Package 'automap'

Title: Automatic Interpolation Package
Description: An automatic interpolation is done by automatically estimating the variogram and then calling gstat. An overview is given by Hiemstra et al (2008) <doi:10.1016/j.cageo.2008.10.011>.
Authors: Paul Hiemstra [aut], Jon Olav Skoien [aut, cre]
Maintainer: Jon Olav Skoien <[email protected]>
License: GPL
Version: 1.1-12
Built: 2024-10-04 06:18:47 UTC
Source: CRAN

Help Index


Automatically fitting a variogram

Description

Automatically fitting a variogram to the data on which it is applied. The automatic fitting is done through fit.variogram. In fit.variogram the user had to supply an initial estimate for the sill, range etc. autofitVariogram provides this estimate based on the data and then calls fit.variogram.

Usage

autofitVariogram(formula, 
         input_data, 
         model = c("Sph", "Exp", "Gau", "Ste"),
         kappa = c(0.05, seq(0.2, 2, 0.1), 5, 10), 
         fix.values = c(NA,NA,NA),
         verbose = FALSE, 
         GLS.model = NA,
         start_vals = c(NA,NA,NA),
         miscFitOptions = list(),
         ...)

Arguments

formula

formula that defines the dependent variable as a linear model of independent variables; suppose the dependent variable has name 'z', for ordinary and simple kriging use the formula 'z~1'; for simple kriging also define 'beta' (see below); for universal kriging, suppose 'z' is linearly dependent on 'x' and 'y', use the formula 'z~x+y'.

input_data

An object of SpatialPointsDataFrame-class or sf .

model

The list of variogrammodels that will be tested.

kappa

Smoothing parameter of the Matern model. Provide a list if you want to check more than one value.

fix.values

Can be used to fix a variogram parameter to a certain value. It consists of a list with a length of three. The items describe the fixed value for the nugget, range and sill respectively. They need to be given in that order. Setting the value to NA means that the value is not fixed.

verbose

logical, if TRUE the function will give extra feedback on the fitting process

GLS.model

If a variogram model is passed on through this parameter a Generalized Least Squares sample variogram is calculated.

start_vals

Can be used to give the starting values for the variogram fitting. The items describe the fixed value for the nugget, range and sill respectively. They need to be given in that order. Setting the value to NA means that the value will be automatically chosen.

miscFitOptions

A list with named arguments that provide additional control over the fitting process.
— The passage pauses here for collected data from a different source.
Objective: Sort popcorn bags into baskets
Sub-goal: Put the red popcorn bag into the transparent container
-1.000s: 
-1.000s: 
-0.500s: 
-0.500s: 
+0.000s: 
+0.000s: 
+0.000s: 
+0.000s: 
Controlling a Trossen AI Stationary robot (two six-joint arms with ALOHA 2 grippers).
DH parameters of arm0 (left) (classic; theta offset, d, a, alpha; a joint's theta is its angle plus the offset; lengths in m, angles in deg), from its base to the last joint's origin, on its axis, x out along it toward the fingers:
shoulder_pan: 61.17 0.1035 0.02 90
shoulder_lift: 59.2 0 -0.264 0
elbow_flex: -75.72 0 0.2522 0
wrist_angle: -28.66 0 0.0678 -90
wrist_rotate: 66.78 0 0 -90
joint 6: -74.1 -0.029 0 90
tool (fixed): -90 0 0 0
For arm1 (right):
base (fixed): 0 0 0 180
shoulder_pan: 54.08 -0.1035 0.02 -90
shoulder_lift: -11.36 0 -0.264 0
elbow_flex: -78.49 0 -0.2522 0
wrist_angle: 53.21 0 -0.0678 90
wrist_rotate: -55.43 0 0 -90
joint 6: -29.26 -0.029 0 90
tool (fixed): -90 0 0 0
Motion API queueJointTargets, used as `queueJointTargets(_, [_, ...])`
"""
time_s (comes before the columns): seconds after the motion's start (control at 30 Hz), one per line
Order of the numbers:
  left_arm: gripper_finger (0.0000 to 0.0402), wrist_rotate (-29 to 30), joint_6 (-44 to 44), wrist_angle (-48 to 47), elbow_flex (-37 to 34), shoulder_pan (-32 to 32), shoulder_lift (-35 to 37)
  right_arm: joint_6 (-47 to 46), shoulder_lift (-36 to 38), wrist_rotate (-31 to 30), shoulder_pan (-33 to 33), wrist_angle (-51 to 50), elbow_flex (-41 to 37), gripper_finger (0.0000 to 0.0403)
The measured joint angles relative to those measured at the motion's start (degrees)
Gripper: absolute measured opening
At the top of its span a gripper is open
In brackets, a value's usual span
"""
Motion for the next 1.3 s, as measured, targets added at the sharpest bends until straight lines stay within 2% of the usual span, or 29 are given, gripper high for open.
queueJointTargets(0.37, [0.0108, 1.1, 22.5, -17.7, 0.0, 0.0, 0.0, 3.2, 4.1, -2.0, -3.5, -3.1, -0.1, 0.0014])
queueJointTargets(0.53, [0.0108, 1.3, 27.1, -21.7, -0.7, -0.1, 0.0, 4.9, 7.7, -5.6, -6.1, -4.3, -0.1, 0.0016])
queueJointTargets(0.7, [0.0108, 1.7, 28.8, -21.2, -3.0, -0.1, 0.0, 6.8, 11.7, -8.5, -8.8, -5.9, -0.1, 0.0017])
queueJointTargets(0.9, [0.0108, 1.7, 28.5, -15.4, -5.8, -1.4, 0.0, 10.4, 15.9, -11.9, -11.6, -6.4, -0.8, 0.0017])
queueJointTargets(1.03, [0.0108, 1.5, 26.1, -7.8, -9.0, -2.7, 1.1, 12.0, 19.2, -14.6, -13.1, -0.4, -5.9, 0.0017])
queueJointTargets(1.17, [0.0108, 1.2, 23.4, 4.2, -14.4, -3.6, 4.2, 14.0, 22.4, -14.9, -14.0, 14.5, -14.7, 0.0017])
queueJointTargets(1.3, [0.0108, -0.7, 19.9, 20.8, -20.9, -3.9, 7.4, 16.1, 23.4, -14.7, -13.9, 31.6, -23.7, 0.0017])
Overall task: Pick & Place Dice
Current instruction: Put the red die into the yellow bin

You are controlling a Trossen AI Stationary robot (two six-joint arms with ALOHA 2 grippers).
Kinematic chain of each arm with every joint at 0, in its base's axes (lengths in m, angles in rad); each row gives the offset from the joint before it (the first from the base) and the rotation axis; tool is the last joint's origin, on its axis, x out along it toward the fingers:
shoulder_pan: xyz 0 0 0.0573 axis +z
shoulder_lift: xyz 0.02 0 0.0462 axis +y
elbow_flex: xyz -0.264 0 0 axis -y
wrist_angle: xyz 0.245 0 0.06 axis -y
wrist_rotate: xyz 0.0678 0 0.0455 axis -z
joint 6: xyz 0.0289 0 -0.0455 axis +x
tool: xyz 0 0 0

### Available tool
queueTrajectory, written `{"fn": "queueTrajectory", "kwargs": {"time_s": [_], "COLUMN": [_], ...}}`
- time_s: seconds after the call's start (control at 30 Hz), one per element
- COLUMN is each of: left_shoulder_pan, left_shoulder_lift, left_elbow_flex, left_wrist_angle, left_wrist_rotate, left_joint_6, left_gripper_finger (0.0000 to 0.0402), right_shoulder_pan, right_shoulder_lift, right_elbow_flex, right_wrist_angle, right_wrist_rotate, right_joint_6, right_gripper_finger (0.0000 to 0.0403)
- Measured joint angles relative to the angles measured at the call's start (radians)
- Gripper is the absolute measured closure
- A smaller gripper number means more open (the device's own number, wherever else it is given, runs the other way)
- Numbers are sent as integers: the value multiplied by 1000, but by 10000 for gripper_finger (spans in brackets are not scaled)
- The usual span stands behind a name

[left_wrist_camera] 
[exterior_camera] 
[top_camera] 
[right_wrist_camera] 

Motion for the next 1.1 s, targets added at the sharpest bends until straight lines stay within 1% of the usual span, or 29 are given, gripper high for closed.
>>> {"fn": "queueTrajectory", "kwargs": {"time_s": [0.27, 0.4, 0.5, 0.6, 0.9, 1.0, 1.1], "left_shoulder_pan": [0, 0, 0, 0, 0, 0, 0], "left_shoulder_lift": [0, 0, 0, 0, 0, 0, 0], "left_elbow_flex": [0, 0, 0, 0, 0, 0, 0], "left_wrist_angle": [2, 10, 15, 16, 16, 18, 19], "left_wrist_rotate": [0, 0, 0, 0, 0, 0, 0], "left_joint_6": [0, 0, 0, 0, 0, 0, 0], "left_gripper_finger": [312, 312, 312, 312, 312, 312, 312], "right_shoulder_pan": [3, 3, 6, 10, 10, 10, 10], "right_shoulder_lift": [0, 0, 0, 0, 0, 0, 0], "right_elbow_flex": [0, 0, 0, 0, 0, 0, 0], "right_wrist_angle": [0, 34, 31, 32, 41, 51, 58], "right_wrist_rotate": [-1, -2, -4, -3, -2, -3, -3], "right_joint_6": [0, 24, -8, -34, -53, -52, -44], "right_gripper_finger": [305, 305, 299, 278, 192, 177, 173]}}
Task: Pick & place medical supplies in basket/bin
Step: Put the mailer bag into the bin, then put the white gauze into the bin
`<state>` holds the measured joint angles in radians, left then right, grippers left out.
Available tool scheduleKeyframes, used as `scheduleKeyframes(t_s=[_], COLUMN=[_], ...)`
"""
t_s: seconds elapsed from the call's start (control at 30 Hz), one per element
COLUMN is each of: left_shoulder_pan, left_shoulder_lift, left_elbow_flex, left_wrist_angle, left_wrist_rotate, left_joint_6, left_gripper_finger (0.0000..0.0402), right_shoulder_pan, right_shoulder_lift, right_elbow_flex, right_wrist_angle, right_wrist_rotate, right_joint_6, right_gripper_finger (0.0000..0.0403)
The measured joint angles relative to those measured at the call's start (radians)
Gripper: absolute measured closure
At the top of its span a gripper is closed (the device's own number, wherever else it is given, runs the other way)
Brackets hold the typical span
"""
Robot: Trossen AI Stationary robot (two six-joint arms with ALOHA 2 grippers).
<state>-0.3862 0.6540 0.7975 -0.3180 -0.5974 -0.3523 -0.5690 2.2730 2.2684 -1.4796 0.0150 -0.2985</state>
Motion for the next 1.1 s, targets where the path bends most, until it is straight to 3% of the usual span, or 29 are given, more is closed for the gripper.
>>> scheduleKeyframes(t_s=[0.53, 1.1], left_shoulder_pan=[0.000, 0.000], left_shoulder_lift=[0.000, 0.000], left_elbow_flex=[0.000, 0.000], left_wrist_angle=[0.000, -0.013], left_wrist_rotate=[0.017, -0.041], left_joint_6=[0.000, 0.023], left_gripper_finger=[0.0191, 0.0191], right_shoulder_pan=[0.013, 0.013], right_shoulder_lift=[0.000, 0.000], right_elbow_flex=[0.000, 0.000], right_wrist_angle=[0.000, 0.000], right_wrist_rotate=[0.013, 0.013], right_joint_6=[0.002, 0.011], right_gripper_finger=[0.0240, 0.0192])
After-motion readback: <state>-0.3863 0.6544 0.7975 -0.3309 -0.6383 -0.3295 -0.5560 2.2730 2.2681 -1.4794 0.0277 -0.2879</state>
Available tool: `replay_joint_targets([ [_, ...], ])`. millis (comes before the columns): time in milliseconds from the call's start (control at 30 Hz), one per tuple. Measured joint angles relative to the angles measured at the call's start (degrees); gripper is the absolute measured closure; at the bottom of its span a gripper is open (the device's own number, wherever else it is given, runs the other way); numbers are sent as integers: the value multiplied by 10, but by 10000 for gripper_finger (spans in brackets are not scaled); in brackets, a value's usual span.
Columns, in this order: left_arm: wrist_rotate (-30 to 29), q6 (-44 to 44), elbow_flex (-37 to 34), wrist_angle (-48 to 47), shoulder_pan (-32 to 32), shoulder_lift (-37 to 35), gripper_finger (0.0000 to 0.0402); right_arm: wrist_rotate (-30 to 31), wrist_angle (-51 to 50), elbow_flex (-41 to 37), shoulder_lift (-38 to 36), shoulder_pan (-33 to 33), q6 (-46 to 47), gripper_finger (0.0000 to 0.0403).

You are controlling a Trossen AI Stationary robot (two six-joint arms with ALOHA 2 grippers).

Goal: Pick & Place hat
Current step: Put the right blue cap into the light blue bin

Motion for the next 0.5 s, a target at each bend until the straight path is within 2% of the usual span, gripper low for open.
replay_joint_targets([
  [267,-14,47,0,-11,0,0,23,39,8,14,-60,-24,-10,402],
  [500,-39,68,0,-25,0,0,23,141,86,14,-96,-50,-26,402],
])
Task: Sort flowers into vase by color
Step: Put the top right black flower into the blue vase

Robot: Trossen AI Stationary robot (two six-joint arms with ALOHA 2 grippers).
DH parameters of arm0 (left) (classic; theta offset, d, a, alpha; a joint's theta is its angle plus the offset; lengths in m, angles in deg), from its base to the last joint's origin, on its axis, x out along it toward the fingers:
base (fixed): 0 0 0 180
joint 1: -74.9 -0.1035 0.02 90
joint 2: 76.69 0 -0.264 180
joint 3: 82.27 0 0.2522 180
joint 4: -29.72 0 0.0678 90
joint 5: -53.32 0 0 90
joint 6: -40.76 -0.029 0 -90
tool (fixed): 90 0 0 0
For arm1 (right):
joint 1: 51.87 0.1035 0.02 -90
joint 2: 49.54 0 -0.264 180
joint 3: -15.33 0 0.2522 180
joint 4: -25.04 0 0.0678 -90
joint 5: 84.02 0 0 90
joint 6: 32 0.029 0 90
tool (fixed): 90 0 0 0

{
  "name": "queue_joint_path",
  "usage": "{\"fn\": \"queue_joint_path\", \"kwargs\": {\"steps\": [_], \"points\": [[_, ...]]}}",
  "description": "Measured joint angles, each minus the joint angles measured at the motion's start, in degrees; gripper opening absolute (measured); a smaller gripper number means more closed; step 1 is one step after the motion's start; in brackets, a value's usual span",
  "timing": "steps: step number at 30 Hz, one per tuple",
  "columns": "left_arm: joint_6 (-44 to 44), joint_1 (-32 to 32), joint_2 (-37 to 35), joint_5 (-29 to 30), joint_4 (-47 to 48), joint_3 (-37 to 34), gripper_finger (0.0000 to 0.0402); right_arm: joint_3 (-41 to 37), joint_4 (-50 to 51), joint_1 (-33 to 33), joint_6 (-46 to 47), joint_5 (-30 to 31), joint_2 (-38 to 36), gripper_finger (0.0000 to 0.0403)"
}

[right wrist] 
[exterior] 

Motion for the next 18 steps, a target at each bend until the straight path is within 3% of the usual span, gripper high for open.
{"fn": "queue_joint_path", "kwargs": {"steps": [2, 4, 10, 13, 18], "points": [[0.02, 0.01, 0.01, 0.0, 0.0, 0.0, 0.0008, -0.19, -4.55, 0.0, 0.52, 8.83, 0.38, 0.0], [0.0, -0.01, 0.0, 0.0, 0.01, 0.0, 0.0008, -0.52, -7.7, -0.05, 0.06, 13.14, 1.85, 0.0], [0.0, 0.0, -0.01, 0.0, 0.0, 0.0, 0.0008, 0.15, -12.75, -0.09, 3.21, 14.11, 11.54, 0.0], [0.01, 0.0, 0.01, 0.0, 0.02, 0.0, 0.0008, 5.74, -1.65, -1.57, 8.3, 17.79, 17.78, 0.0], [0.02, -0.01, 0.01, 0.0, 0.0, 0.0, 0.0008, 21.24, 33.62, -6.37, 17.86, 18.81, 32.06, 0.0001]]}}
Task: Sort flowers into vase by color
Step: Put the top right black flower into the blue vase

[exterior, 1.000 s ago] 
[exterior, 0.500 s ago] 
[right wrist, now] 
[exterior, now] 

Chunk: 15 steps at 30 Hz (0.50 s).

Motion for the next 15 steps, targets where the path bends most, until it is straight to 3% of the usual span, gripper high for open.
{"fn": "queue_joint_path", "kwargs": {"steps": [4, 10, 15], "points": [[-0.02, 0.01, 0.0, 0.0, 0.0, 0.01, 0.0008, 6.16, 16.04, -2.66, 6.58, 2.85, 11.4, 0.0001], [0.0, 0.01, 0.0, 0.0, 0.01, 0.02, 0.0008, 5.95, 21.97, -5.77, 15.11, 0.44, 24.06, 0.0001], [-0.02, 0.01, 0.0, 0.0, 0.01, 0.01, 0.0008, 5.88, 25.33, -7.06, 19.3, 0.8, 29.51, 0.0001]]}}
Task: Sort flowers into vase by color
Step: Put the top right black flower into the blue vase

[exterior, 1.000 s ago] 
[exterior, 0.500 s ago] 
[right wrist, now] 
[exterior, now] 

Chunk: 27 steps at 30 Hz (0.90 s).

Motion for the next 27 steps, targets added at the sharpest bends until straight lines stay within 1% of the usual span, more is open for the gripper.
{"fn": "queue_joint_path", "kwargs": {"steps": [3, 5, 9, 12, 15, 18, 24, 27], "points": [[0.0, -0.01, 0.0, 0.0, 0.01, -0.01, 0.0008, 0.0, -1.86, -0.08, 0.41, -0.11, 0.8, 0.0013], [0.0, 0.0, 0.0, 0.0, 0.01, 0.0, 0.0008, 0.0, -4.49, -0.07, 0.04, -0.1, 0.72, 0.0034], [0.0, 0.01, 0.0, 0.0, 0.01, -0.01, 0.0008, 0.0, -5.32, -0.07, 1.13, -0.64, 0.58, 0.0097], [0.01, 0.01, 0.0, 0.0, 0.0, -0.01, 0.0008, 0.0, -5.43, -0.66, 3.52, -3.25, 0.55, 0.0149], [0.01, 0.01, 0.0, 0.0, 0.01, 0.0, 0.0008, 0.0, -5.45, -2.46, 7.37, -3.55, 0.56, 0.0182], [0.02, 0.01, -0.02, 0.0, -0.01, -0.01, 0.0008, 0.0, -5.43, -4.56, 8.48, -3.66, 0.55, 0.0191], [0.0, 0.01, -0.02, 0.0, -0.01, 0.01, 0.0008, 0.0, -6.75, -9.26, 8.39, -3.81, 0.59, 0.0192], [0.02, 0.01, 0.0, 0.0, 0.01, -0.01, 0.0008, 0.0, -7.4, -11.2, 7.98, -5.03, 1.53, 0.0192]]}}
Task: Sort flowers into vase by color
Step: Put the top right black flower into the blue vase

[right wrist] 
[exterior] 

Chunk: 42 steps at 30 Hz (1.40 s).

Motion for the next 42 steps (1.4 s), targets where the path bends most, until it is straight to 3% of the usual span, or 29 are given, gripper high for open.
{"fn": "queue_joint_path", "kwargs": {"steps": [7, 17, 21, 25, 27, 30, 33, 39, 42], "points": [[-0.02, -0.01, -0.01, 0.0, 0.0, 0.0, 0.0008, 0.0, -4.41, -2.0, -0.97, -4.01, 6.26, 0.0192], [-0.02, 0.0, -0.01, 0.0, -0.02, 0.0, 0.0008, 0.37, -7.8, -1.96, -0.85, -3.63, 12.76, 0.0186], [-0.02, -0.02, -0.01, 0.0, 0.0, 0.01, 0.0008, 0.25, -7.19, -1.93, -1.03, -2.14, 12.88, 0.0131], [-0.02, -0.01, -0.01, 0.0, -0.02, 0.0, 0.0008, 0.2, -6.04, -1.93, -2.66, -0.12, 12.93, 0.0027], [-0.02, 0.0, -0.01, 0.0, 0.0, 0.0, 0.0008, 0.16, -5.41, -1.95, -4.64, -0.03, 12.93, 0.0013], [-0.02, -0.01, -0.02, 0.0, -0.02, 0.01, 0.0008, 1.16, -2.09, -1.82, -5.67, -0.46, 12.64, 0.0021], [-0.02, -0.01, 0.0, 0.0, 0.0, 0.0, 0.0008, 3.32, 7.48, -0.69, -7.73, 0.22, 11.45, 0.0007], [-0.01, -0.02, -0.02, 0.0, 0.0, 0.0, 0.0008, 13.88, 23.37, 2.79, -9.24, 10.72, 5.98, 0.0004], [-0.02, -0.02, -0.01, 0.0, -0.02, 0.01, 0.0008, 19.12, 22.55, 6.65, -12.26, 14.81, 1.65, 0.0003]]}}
For example: list(merge.small.bins = TRUE). If the list is empty, autofitVariogram uses default values. The following parameters can be set:

merge.small.bins:

logical, when TRUE, the function checks if there are bins with less than 5 points. If so, the first two bins are merged and the check is repeated. This is done until all bins have more than min.np.bin points.

min.np.bin:

integer, the minimum number of points allowed in a bin before we start merging bins. See also merge.small.bins.

...

parameters that are passed on to variogram when calculating the sample variogram.

Details

Geostatistical routines are used from package gstat.

A few simple choices are made when estimating the inital guess for fit.variogram. The initial sill is estimated as the mean of the max and the median of the semi-variance. The inital range is defined as 0.10 times the diagonal of the bounding box of the data. The initial nugget is defined as the min of the the semi-variance.

There are five different types of models that are often used:

Sph

A shperical model.

Exp

An exponential model.

Gau

A gaussian model.

Mat

A model of the Matern familiy

Ste

Matern, M. Stein's parameterization

A list of all permitted variogram models is available by typing vgm() into the R console. autofitVariogram iterates over the variogram models listed in model and picks the model that has the smallest residual sum of squares with the sample variogram. For the Matern model, all the kappa values in kappa are tested.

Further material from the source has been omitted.